Мне неприятно резануло слух, что симпатичную девушку он назвал телкой. Но я понимал, что он не для того привел меня к колонне, чтобы выслушивать мое особое мнение на происходящее. Замахнулся... А потом стал медленно спускаться на пол вдоль колонны. Тут подбежал кто-то из однокурсников и посоветовал мне незаметно исчезнуть, пока милиция не подоспела. Оказывается, за нашей «беседой» наблюдали. Подошла и мама Володи Тихолаза, которая одобрила мои действия. Это было приятно. Она с улыбкой как-то по-доброму сказала:
-Ничего не поняла, но мне очень понравилось.
Надеюсь, что этот инцидент не омрачил торжества. Какая свадьба без мордобоя.

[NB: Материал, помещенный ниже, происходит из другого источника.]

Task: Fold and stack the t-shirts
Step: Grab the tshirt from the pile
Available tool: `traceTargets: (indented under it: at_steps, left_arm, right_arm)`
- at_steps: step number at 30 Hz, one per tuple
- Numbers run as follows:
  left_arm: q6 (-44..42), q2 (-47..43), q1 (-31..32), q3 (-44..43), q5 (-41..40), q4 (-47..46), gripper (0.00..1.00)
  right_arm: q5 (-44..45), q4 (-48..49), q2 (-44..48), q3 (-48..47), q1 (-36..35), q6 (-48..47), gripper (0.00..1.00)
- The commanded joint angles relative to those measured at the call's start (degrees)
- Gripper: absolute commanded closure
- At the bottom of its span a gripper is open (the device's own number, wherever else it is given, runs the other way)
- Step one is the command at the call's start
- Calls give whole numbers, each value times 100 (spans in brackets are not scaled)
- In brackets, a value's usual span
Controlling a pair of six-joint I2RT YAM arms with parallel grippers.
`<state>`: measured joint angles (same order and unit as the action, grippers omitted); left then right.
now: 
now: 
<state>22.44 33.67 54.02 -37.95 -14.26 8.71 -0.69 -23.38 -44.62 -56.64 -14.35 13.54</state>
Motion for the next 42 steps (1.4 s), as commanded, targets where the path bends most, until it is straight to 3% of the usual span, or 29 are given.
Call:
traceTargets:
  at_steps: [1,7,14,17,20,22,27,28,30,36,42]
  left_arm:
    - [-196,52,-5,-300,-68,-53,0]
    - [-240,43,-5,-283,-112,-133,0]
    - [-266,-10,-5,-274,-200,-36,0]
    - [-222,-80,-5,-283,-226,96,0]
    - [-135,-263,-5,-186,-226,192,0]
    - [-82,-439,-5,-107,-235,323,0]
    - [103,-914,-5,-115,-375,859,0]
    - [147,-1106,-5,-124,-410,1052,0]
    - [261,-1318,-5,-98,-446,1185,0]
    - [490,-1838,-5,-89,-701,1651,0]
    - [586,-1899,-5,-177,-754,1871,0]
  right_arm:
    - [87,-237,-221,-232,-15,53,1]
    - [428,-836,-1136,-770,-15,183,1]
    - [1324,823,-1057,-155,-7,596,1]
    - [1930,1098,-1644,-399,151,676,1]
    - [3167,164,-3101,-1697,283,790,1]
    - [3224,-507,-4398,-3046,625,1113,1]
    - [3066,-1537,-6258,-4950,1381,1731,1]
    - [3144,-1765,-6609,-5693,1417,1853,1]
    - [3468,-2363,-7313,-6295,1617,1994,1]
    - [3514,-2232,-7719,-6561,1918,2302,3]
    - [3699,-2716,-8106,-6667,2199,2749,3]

Покончить со своим пристрастием к использованию физической силы помог один тривиальный случай. Будучи уже в запасе, ехал я как-то в пригородной электричке. Люди возвращались с работы. А тут какой-то мужичок начал голосить непотребными словами, что во всех российских бедах виноваты евреи, т.е. «в кране нет воды, потому что ее выпили жиды». Я отношусь к евреям, как и к неграм, точнее афроамериканцам, китайцам и представителям других национальностей нормально, даже хорошо. Не могу сказать, что мне очень стало обидно за евреев, что какой-то подвыпивший мужик их обижает. Они сами, кого хотят, обидеть могут. Но он голосил настолько грязно и глупо, что вызвал молчаливое озлобление большинства людей, сидящих в вагоне. Меня тоже его речи сильно раздражали. Но я молчал. На предложение заткнуться, он возбуждался еще сильнее и речи его становились еще грязнее и глупее. Терпение людей подходило к концу. А когда на узловой станции основная масса людей столпилась в тамбуре, окружив нелюбителя евреев, почти каждый решил выплеснуть свои эмоции наружу, приложившись кулаком к голове «оракула». Выйдя на станции, люди призывали сдать мужика в милицию. Милиционера, к счастью, не надо было искать. Он стоял прямо на выходе с платформы. Когда потребовались свидетели безобразий, народ моментально рассосался. Мужик стоял, пошатываясь, постанывая, держась за голову, ничего не соображая. Желающих оказать содействие милиционеру, а тем более помощь «пострадавшему за веру» человека, не нашлось. Самосуд уже состоялся. Мне стало жаль мужика, хотя еще пять минут назад, как и другие пассажиры, я пылал праведным гневом. Хорошо, что сдержался. Про себя подумал: «Как глупы и хрупки люди, как бережно надо к ним относиться».